Sport fördert Kontakte zu Mitmenschen (Integration), steigert die körperliche Fitness und stärkt das Selbstbewusstsein. Ebenfalls wird die Koordination verbessert und macht einfach nur Spaß.

Wir Eltern sollten unsere Kinder darin bestärken, sich regelmäßig zu bewegen und ins Freie zu gehen. Mit regelmäßigem Training verbessert sich die Ausdauer und die Kraft, obwohl Kinder mit Trisomie 21 weniger Muskelspannung aufweisen. Eine ärztliche Untersuchung und anschließende Beratung hilft, die richtige Sportart bei minimiertem Risiko zu finden. Der Rücken sollte nicht zu stark belastet und Kontaktsportarten vermieden werden, da die Knochen und der Rücken weniger stabil sind. Schwimmen ist aber immer eine tolle Sache, das auch richtig Spaß bereitet.

So macht in unserer Gruppe ein Vater mit seiner Tochter regelmäßig das deutsche Sportabzeichen . Motivation ist dabei die größte Herausforderung, aber wenn es zum Vergnügen wird und die Leistung an zweiter Stelle steht, so sind sogar richtige Erfolge erreichbar. Das nächste Ziel ist nun das goldene Sportabzeichen.
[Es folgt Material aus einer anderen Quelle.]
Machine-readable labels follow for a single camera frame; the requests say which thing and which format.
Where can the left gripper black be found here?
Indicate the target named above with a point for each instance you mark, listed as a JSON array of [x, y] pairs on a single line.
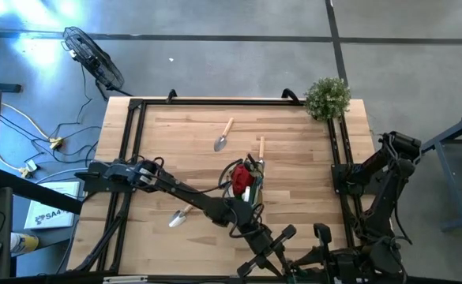
[[268, 246]]

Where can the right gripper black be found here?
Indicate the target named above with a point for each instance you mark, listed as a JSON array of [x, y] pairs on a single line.
[[335, 268]]

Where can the beige green-trimmed gardening bag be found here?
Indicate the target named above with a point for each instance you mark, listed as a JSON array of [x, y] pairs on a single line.
[[259, 179]]

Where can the red garden glove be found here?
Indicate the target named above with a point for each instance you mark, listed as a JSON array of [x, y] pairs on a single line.
[[241, 179]]

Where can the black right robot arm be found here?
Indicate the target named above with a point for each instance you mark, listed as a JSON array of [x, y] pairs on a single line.
[[388, 185]]

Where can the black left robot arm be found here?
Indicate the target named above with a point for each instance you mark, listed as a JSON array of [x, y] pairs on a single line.
[[191, 193]]

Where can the small green potted plant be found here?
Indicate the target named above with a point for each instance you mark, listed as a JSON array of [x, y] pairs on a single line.
[[327, 98]]

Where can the white printed cardboard box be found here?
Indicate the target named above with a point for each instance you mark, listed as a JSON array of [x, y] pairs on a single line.
[[51, 215]]

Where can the black desk beam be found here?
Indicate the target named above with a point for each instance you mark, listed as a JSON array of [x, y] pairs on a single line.
[[37, 190]]

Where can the yellow power plug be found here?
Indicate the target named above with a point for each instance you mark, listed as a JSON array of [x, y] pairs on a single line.
[[28, 169], [56, 143]]

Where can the yellow white spray can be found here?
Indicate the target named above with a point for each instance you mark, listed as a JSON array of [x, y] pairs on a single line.
[[23, 243]]

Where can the black floor fan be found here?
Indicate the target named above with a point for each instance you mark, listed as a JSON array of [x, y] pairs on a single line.
[[92, 59]]

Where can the black aluminium table frame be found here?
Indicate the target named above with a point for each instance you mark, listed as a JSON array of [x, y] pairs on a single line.
[[215, 102]]

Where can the blue-grey table leg frame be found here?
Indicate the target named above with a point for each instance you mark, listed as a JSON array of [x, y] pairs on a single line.
[[444, 136]]
Aber ohne "Anschieben" läuft auch hier nichts (siehe Video).

Ein 20-jähriger Junge mit dem Down-Syndrom in den USA hat viel trainiert, um am Ironman Wettbewerb teilzunehmen...

und schließlich hat er es geschaft: Der erste Iron Man mit Downsyndrom, der es komplett durchgezogen hat! Respekt!